Trump's Job Training Plan Cuts $1.2B in Federal Funding

Trump's 'Make America Skilled Again' grant would consolidate job training programs into a $3.4B block grant, cutting over $1.2 billion in federal funding.

· · 3 min read

Donald Trump’s latest budget request contains a proposal that would significantly reshape federal job training programs, consolidating roughly a dozen existing efforts into a single block grant while cutting overall funding by more than $1.2 billion.

The plan, called the “Make America Skilled Again” grant, would provide $3.4 billion to states for employment and training programs. That figure represents a sharp drop from the $4.65 billion currently anticipated for this fiscal year. The administration frames the consolidation as a way to cut administrative overhead and give states more flexibility to meet local workforce needs.

Under the proposal, states would receive general grants and could direct spending toward their own employment and training priorities. The budget offers little detail about how money would be distributed across states. The only spending requirements outlined are that at least 10% go toward apprenticeship programs and 3% toward innovation efforts. The Secretary of Labor could also reserve up to 0.75% for program accountability and technical support.

The Labor Department declined to answer questions about the plan, directing inquiries to the Office of Management and Budget, which did not respond.

Critics are not buying the streamlining argument. Megan Evans, senior government affairs manager at the National Skills Coalition, said the proposal amounts to significant cuts dressed up as reform. “The administration says it’s trying to streamline,” Evans said. “But in reality it’s combining deep cuts with risky consolidations and rollbacks.” The coalition advocates for skills-based training programs and has been tracking the proposal closely.

Among the programs that would be folded into the block grant are adult training and employment services, which carry strong political constituencies across the country. The consolidation would eliminate the separate funding streams and program structures that many states and workforce boards have built systems around over many years.

The administration has argued that the current setup is broken.
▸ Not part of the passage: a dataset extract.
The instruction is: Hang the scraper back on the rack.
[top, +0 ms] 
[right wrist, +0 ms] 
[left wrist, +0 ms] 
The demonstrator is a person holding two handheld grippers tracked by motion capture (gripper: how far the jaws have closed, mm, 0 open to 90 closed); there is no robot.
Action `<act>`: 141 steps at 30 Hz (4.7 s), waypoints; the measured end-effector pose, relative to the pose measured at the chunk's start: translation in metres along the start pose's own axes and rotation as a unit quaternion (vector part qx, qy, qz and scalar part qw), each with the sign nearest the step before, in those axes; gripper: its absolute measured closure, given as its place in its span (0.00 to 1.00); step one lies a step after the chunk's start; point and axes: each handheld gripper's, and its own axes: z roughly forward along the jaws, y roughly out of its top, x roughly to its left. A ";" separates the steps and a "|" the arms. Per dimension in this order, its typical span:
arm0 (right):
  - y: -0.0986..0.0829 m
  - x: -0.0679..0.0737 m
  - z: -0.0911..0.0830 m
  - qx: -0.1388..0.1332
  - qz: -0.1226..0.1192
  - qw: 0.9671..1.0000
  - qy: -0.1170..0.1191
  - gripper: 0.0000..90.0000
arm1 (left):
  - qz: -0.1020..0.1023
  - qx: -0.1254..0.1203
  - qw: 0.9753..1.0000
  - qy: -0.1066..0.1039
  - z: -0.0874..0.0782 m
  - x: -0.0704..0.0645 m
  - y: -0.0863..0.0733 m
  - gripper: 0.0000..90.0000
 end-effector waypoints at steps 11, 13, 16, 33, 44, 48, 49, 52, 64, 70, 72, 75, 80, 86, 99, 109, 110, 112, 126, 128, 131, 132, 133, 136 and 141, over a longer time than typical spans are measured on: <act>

A White House report issued last year described workforce programs as “fragmented across agencies, stifled by red tape, and too often misaligned with the skills employers need.” That report also pointed to artificial intelligence as a major driver of workplace change, warning that existing programs are poorly positioned to help workers navigate that shift. The new budget echoes those themes, calling MASA “a key part of the administration’s strategy to fill the growing demand for skilled trades and other occupations.”

The push fits a broader pattern of Trump administration efforts to collapse categorical federal grants into block grants, shifting decision-making to states while reducing the total federal commitment. Supporters of that approach argue it removes bureaucratic obstacles. Opponents say it creates a race to the bottom, with vulnerable workers bearing the cost of funding gaps.

There is also a practical political obstacle. Congressional Republicans showed little appetite for the MASA proposal when the administration floated a similar version in last year’s budget request. Capitol Hill has been pursuing its own approach to reshaping federal workforce programs, and Republican committee chairs have not signaled enthusiasm for picking up the White House’s framework this time around either.

For Connecticut, the stakes are real. The state relies on federal workforce funding to support programs that serve displaced workers, adults seeking new credentials, and employers struggling to find trained workers in skilled trades and emerging sectors. A block grant structure with fewer strings attached might appeal to state administrators in theory, but the reduction in total dollars would likely force hard choices about which populations and programs to prioritize.

The National Skills Coalition and similar groups are pressing Congress to reject the cuts and protect existing program structures. Whether that advocacy carries enough weight in a budget environment focused on deficit reduction is an open question. What is clear is that if the MASA proposal moves forward in anything close to its current form, states across the country will be doing more with considerably less.